Instructions to follow: Please take the lines from the one holding "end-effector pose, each" through the one holding "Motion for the" in the data below and copy them exactly.

=== Given material ===

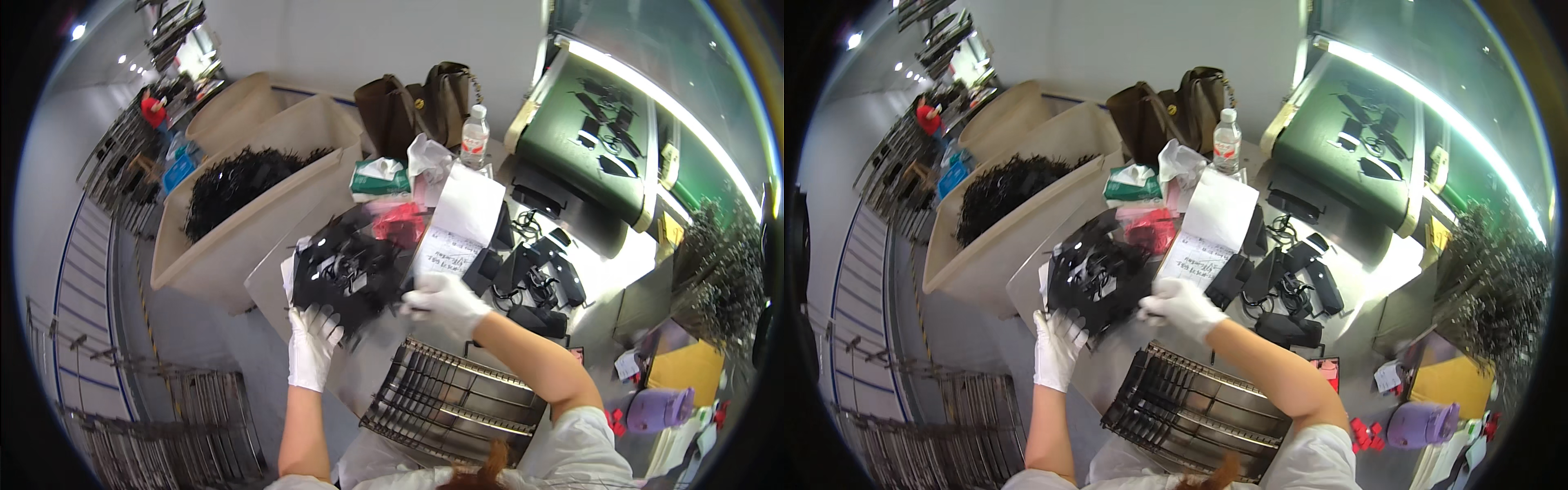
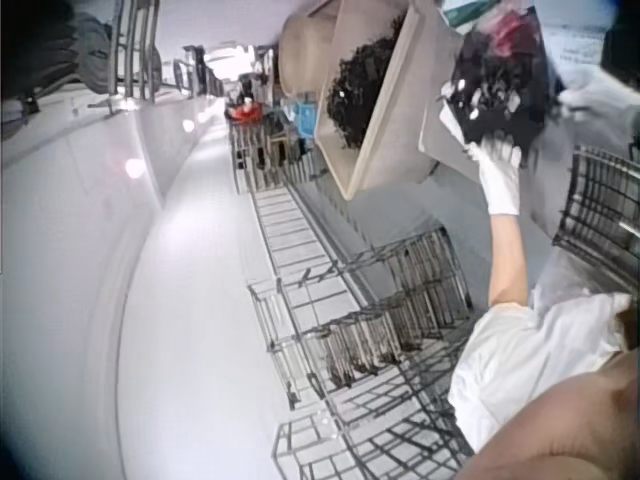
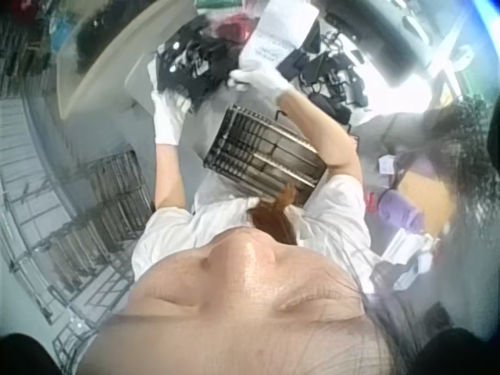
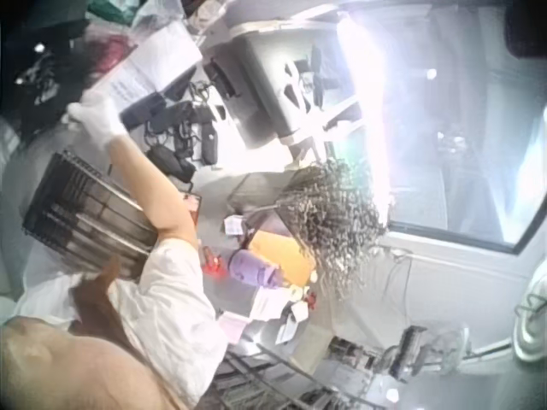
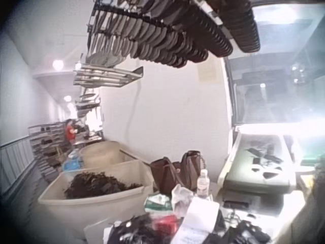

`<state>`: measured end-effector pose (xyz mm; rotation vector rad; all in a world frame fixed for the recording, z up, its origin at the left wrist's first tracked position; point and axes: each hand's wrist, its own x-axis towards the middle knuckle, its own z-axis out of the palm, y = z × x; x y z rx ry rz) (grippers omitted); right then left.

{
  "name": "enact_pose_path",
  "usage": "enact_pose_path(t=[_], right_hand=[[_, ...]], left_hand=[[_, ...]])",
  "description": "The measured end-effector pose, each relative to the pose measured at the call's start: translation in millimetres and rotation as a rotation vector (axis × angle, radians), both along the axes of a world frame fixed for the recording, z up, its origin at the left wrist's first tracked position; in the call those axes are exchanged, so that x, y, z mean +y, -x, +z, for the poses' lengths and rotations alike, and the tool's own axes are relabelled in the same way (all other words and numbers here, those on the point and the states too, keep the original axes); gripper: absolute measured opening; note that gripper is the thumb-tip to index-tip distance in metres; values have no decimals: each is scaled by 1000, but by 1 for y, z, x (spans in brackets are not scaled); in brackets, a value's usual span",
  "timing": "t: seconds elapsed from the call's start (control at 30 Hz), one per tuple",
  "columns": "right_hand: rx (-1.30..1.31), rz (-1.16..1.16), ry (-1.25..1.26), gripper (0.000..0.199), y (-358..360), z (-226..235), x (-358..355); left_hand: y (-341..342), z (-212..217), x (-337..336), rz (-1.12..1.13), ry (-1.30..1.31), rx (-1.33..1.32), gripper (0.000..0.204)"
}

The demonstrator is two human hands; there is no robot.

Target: The person repeatedly picks up small black pouches and eyeglasses from a cluttered table, places them into a metal rack, and occasionally moves the rack or other items on the table. The person wears white gloves and handles each item one at a time.

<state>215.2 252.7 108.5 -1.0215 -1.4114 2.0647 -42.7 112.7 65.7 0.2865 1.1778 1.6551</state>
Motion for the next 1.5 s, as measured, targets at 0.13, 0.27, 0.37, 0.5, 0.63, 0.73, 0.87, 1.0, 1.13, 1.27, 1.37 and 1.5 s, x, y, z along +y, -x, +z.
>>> enact_pose_path(t=[0.13,0.27,0.37,0.5,0.63,0.73,0.87,1.0,1.13,1.27,1.37,1.5], right_hand=[[-132,150,-76,22,69,-45,12],[-508,65,-989,33,23,-64,37],[-939,-278,-1027,31,-77,-56,83],[-1084,-836,-713,45,-190,-70,155],[-1014,-851,-786,46,-205,-122,211],[-968,-861,-928,24,-186,-143,213],[-779,-1238,-1300,8,-180,-86,177],[-415,-1237,-1477,14,-182,40,96],[-234,-651,-1565,13,-135,131,-44],[-63,-230,-1200,16,-84,138,-172],[50,-434,-1179,54,-87,111,-209],[307,-370,-205,96,-82,55,-264]], left_hand=[[23,-37,14,76,-132,-208,41],[42,-76,14,108,-153,-146,24],[52,-85,3,34,-138,-209,31],[52,-73,-17,300,186,277,44],[34,-54,-26,337,255,501,44],[24,-35,-30,318,246,568,39],[17,-1,-34,341,153,761,33],[-10,41,-33,335,-65,879,35],[-75,79,-34,-118,-481,840,84],[-136,101,-49,-542,-600,103,94],[-159,106,-67,-440,-1187,863,86],[-173,107,-101,-444,-626,477,53]])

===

Result below:
  "description": "The measured end-effector pose, each relative to the pose measured at the call's start: translation in millimetres and rotation as a rotation vector (axis × angle, radians), both along the axes of a world frame fixed for the recording, z up, its origin at the left wrist's first tracked position; in the call those axes are exchanged, so that x, y, z mean +y, -x, +z, for the poses' lengths and rotations alike, and the tool's own axes are relabelled in the same way (all other words and numbers here, those on the point and the states too, keep the original axes); gripper: absolute measured opening; note that gripper is the thumb-tip to index-tip distance in metres; values have no decimals: each is scaled by 1000, but by 1 for y, z, x (spans in brackets are not scaled); in brackets, a value's usual span",
  "timing": "t: seconds elapsed from the call's start (control at 30 Hz), one per tuple",
  "columns": "right_hand: rx (-1.30..1.31), rz (-1.16..1.16), ry (-1.25..1.26), gripper (0.000..0.199), y (-358..360), z (-226..235), x (-358..355); left_hand: y (-341..342), z (-212..217), x (-337..336), rz (-1.12..1.13), ry (-1.30..1.31), rx (-1.33..1.32), gripper (0.000..0.204)"
}

The demonstrator is two human hands; there is no robot.

Target: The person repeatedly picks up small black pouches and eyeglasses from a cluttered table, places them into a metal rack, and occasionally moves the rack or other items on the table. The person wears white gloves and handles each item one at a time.

<state>215.2 252.7 108.5 -1.0215 -1.4114 2.0647 -42.7 112.7 65.7 0.2865 1.1778 1.6551</state>
Motion for the next 1.5 s, as measured, targets at 0.13, 0.27, 0.37, 0.5, 0.63, 0.73, 0.87, 1.0, 1.13, 1.27, 1.37 and 1.5 s, x, y, z along +y, -x, +z.

This output has been written out in full.